Czyżby ktoś mijał się z prawdą ??
Oj kibice, kibice. Jacy Wy naiwni jesteście. Do wyborów jeszcze trochę czasu, więc aktualnie ma Was Wielki Ptak w miejscu, do którego światło nie dochodzi. Na przedwiośniu zacznie się z Wami "bratać" i rzuci kilka obietnic i znów zagłosujecie tak, jak będzie chciał.
Jest naga prawda,, cała prawda i gówno prawda-:)
taka końcówka starej nomenklatury , oby jak najszybciej !! i podziękować komu trzeba i każdemu komu się wiele " zawdzięcza"
Niech juz oni wszyscy idą na zasluzone emerytury , odetchniemy i otworzymy nową kartę w Elblągu!
Są wakacje i ludzie chociaz na chwilę chcą zapomnieć o tym calym bagienku , po wakacjach nie opędzimy się od sensacji ! Poza tym po serii informacji o ogromnych podwyżkach dla siebie i licytacji z ludzmi o grosze stracili w oczach na przyzwoitości, wizerunku i na głosach!
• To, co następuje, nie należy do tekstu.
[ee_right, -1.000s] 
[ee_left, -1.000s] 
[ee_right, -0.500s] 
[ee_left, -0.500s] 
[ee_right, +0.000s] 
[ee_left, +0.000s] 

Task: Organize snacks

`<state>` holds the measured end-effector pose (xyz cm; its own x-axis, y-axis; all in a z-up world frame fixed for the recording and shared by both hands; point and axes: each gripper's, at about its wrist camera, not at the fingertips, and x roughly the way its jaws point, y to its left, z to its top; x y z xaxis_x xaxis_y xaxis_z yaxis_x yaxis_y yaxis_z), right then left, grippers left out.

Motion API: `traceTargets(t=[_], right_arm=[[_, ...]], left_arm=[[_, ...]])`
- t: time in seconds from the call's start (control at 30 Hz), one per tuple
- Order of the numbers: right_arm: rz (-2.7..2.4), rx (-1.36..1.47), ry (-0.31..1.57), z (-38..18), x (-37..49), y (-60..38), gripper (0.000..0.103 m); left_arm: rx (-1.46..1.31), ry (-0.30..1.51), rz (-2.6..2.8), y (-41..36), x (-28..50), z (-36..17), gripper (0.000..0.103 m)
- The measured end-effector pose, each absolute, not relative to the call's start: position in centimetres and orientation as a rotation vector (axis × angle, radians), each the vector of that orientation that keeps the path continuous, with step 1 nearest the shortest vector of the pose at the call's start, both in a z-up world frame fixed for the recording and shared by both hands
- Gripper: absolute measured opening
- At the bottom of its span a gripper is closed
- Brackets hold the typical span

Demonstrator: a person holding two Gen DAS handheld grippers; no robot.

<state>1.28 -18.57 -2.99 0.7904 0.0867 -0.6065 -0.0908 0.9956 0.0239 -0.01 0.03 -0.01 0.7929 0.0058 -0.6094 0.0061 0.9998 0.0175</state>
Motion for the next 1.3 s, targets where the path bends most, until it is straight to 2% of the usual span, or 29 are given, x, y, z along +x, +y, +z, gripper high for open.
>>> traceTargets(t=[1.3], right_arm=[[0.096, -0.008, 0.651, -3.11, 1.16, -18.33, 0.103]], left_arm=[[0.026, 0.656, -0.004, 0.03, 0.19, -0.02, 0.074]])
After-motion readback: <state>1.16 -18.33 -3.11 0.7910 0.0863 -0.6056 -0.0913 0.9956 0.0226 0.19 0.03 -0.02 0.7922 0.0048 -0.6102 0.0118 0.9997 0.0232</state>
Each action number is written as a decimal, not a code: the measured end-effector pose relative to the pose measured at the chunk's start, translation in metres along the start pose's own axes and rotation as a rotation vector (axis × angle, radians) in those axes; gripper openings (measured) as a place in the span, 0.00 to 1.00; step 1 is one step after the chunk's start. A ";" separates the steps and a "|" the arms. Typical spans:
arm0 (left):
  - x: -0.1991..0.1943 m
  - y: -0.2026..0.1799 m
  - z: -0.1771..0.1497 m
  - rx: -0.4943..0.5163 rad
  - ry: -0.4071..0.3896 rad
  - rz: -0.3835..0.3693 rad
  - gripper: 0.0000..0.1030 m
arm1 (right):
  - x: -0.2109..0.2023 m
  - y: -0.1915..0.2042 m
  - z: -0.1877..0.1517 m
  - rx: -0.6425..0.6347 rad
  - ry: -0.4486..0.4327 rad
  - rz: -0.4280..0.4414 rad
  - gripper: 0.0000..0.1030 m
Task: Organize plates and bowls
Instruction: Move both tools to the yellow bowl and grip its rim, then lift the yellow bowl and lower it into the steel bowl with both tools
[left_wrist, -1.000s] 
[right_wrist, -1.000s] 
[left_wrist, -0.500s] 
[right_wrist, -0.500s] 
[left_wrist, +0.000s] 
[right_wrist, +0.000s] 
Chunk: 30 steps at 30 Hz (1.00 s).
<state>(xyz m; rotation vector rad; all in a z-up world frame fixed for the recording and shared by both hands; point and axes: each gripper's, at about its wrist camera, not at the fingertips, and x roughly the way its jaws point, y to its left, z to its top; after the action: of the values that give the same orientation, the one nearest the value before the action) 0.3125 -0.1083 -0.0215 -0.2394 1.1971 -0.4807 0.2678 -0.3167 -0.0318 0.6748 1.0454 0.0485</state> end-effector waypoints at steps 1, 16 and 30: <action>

Rozczarowanie w stosunku do gloszonych zasad i krytyce Pisu okazalo się śmieszne i bezzasadne
na tamte czasy było to 1 000 000 pln. - teraz powiedzą, że inflacja i tą kwotę pomniejszą. na tamte czasy nikt nie myślał o rozbudowie ul. Wschodniej - więc powiedzą, że plany nie aktualne bo stadion "wchodził" na teren dzisiejszej nowej już ul. Wschodniej - w związku z tym potrzeba im nowej kasy na nowe przeprojektowanie stadionu - i kaska pójdzie, odejdzie od władzy i nadal nie będzie stadionu i kasy. A wystarczy trochę piasku nawieźć (jak na most na starówce) rozsypać na trybunach i murawie i udawać, że remont zrobiony.
Wybory I precz z ratusza PO, SLD, PSL. Kibice wam nie darują.
Po wyborach precz ze szkodnikami naszego miasta z PO Tuska, PSL I Lewicy z Wroblewskim na czele. Won!!!!